In the entries below, the lines from the one with "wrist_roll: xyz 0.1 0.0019" through the one with "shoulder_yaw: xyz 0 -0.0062" are to be copied exactly; both ends count.

Records from a collection:
---

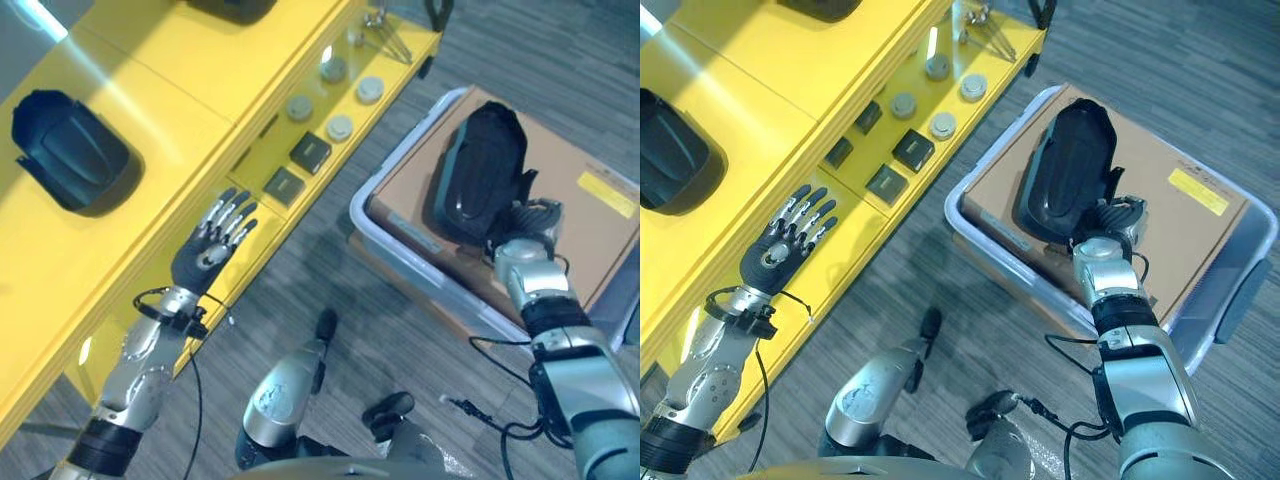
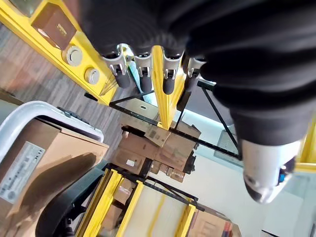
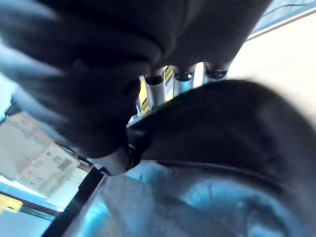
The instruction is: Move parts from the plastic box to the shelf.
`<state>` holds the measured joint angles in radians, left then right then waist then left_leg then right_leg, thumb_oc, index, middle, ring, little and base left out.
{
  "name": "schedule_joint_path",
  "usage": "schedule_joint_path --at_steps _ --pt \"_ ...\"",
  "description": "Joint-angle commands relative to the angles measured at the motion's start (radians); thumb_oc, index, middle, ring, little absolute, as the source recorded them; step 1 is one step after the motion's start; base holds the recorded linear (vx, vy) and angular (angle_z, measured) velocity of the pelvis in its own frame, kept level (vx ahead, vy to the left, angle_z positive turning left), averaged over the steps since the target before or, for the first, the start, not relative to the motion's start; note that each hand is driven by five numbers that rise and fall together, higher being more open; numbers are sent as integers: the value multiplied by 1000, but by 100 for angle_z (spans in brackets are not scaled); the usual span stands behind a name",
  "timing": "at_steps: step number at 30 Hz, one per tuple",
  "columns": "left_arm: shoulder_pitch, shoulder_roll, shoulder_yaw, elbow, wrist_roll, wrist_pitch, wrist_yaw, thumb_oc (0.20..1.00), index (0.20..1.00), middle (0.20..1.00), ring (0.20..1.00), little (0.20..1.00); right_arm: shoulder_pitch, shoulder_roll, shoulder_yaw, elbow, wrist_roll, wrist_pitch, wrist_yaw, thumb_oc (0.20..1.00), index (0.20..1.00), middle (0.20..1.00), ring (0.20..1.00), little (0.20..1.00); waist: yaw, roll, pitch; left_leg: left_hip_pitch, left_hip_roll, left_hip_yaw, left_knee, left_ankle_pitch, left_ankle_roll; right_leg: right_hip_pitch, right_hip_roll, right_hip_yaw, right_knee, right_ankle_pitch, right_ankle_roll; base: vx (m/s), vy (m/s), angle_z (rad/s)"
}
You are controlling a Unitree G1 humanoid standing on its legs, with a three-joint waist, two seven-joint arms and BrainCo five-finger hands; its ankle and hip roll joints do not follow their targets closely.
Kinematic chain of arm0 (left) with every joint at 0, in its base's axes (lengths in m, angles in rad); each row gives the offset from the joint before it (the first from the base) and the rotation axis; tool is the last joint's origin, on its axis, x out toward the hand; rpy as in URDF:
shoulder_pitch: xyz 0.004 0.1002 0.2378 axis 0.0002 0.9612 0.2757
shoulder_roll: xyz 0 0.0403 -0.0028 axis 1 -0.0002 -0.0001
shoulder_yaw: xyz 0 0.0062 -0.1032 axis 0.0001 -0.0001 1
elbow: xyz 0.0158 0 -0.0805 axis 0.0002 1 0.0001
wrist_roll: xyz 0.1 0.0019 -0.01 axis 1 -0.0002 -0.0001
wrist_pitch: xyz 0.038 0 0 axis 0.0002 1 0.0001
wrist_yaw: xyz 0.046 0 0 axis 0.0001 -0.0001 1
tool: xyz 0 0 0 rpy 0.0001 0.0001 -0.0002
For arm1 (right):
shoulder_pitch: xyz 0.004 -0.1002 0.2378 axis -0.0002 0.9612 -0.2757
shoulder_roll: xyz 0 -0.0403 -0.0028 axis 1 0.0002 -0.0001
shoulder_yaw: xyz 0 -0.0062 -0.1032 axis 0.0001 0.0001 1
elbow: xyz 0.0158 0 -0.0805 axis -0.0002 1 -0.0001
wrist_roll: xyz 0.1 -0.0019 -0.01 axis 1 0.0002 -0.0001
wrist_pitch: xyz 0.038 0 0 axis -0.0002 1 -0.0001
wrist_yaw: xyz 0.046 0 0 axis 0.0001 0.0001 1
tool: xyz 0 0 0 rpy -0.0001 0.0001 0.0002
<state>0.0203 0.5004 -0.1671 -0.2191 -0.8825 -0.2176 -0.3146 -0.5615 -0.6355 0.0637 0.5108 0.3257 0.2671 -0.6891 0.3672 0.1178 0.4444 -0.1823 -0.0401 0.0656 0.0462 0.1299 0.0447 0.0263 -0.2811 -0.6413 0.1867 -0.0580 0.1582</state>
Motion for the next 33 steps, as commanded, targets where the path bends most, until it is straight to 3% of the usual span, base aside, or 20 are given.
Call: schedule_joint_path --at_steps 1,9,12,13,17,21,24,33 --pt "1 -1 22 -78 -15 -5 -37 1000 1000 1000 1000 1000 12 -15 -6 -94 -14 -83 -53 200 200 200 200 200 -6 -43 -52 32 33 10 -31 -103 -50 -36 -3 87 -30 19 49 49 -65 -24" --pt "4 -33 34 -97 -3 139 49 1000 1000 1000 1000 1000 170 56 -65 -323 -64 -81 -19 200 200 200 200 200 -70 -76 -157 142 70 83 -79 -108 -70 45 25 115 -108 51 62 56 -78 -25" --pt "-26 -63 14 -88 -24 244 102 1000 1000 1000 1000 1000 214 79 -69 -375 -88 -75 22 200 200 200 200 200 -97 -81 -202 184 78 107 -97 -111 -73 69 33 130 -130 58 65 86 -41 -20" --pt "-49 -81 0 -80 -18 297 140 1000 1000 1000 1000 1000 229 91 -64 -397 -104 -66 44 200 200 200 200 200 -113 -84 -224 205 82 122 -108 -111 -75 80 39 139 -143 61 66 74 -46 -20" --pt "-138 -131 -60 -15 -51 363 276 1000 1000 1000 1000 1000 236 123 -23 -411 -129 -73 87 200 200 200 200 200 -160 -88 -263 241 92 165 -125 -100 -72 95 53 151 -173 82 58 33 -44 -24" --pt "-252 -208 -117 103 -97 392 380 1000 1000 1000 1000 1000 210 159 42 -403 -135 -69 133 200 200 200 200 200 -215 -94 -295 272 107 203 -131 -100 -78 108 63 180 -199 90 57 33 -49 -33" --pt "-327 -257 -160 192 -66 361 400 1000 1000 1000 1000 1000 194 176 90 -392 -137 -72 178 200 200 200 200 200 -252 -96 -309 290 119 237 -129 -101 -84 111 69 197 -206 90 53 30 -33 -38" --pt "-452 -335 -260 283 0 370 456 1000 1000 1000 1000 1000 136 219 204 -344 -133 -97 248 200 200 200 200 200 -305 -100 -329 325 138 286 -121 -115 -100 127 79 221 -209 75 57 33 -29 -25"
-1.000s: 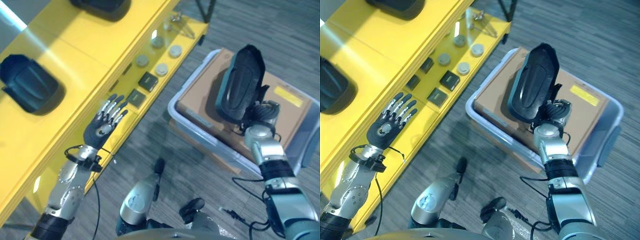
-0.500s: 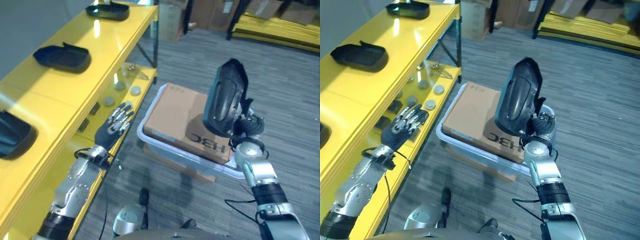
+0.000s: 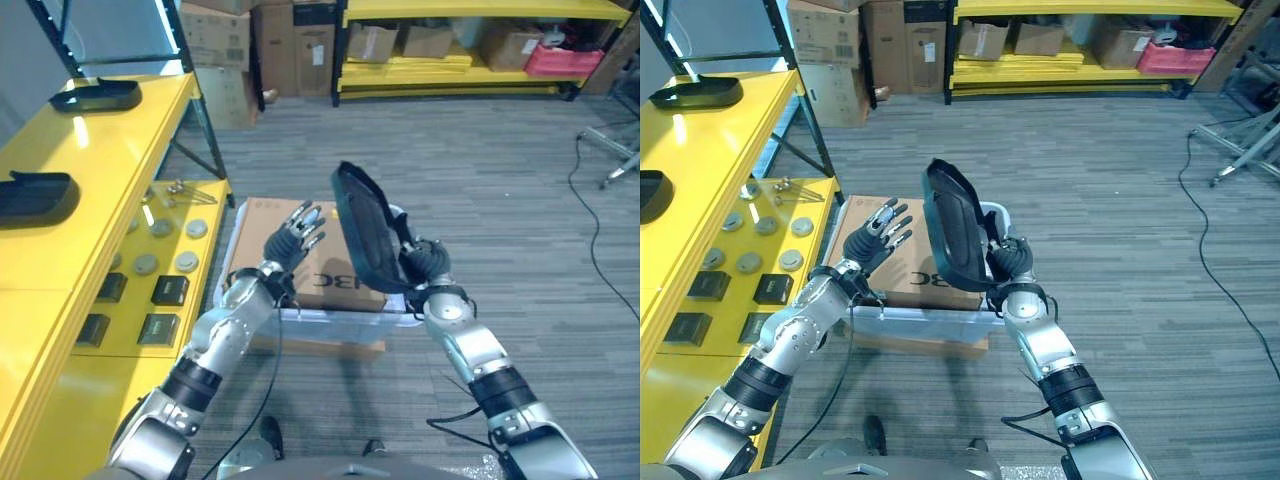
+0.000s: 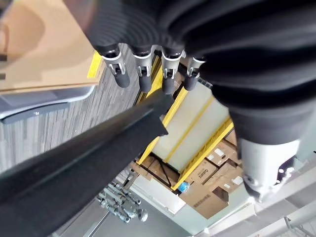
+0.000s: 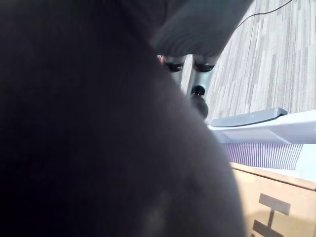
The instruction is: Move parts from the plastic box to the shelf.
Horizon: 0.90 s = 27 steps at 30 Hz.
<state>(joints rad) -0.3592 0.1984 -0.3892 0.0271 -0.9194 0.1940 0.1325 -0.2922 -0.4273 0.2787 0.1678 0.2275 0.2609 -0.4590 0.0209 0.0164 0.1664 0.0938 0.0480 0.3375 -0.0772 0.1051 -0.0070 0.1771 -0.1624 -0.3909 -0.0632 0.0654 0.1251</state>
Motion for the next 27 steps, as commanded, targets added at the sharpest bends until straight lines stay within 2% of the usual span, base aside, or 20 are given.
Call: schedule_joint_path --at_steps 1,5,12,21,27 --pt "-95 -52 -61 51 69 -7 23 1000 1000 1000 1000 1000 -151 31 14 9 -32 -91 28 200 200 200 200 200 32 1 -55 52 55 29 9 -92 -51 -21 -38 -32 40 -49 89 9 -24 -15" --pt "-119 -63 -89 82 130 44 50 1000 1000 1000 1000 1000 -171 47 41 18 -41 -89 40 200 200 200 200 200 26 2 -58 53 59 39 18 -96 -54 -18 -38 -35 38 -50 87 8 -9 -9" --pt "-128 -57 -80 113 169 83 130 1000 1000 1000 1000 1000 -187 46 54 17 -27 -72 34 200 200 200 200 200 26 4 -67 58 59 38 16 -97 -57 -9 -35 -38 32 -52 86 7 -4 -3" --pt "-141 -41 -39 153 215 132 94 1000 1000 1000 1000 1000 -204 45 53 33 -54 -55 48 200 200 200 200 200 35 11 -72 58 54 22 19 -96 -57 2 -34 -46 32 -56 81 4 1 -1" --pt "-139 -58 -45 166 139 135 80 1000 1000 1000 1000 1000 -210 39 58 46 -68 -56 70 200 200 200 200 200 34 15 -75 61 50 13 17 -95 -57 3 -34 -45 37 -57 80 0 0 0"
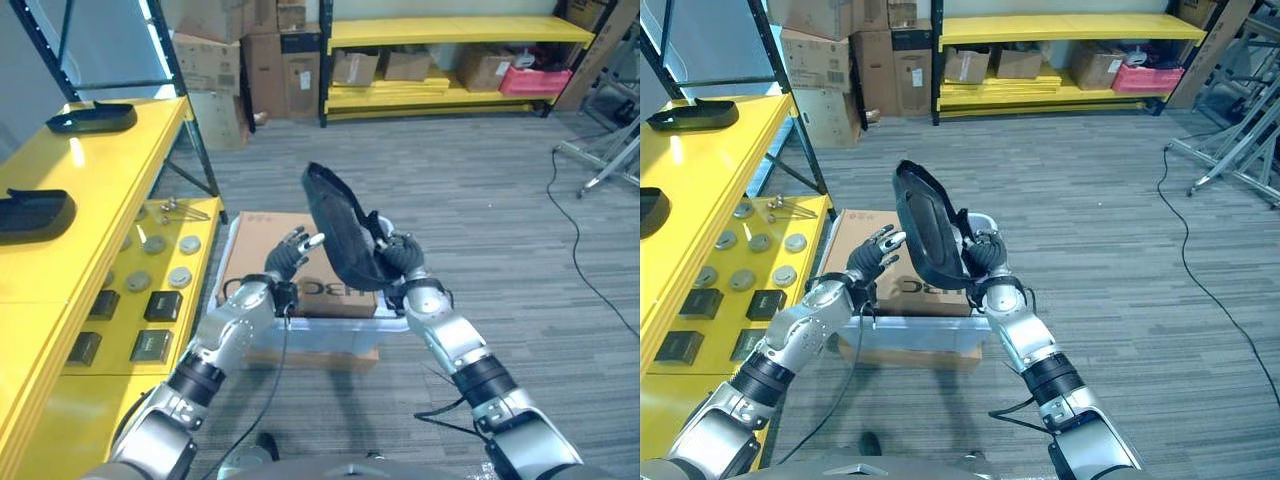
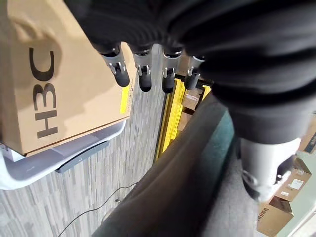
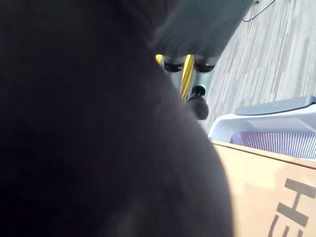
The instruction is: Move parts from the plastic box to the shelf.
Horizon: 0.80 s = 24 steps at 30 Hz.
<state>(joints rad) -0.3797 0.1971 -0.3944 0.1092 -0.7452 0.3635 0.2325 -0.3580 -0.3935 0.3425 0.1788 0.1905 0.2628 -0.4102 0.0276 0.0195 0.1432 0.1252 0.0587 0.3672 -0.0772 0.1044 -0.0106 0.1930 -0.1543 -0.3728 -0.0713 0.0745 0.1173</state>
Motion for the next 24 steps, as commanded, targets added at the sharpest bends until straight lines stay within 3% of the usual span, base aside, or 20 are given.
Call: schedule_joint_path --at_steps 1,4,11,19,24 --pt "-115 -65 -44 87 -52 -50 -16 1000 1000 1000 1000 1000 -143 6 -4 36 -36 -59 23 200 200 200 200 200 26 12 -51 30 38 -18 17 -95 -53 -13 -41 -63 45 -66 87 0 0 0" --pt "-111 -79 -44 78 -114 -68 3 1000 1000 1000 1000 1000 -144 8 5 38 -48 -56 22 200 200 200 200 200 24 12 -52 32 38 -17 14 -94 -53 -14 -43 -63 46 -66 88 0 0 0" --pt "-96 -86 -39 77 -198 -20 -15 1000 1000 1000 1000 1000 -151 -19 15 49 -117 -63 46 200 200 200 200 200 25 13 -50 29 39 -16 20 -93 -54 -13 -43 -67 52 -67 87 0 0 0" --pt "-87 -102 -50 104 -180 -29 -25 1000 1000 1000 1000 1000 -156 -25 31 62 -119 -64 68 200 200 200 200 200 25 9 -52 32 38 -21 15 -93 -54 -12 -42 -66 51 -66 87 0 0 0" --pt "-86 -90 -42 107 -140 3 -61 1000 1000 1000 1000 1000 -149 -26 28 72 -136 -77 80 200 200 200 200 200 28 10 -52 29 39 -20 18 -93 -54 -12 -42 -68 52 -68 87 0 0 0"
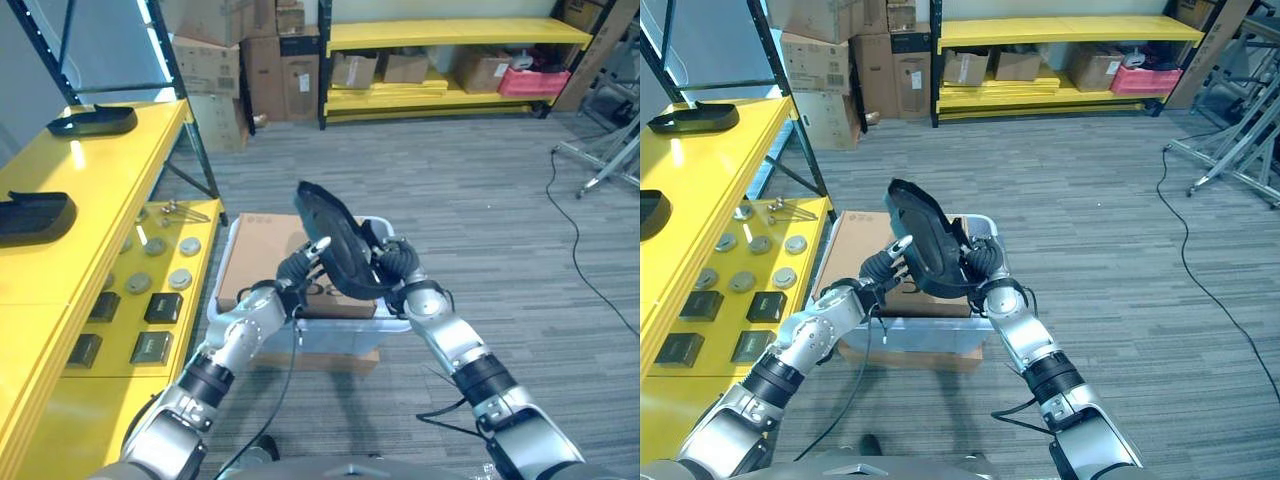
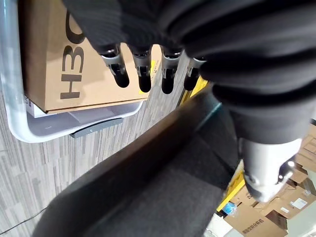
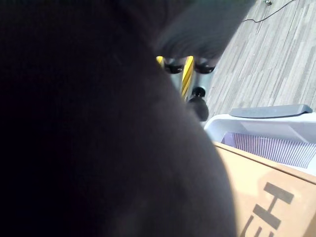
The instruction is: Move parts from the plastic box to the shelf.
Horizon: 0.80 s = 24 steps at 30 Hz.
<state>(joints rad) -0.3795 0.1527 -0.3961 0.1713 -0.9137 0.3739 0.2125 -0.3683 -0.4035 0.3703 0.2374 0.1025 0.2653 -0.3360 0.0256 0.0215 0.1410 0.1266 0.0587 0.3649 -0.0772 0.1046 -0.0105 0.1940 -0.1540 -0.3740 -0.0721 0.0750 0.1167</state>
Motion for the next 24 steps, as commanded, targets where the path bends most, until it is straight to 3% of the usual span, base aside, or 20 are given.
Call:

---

** Answer to the problem **
wrist_roll: xyz 0.1 0.0019 -0.01 axis 1 -0.0002 -0.0001
wrist_pitch: xyz 0.038 0 0 axis 0.0002 1 0.0001
wrist_yaw: xyz 0.046 0 0 axis 0.0001 -0.0001 1
tool: xyz 0 0 0 rpy 0.0001 0.0001 -0.0002
For arm1 (right):
shoulder_pitch: xyz 0.004 -0.1002 0.2378 axis -0.0002 0.9612 -0.2757
shoulder_roll: xyz 0 -0.0403 -0.0028 axis 1 0.0002 -0.0001
shoulder_yaw: xyz 0 -0.0062 -0.1032 axis 0.0001 0.0001 1

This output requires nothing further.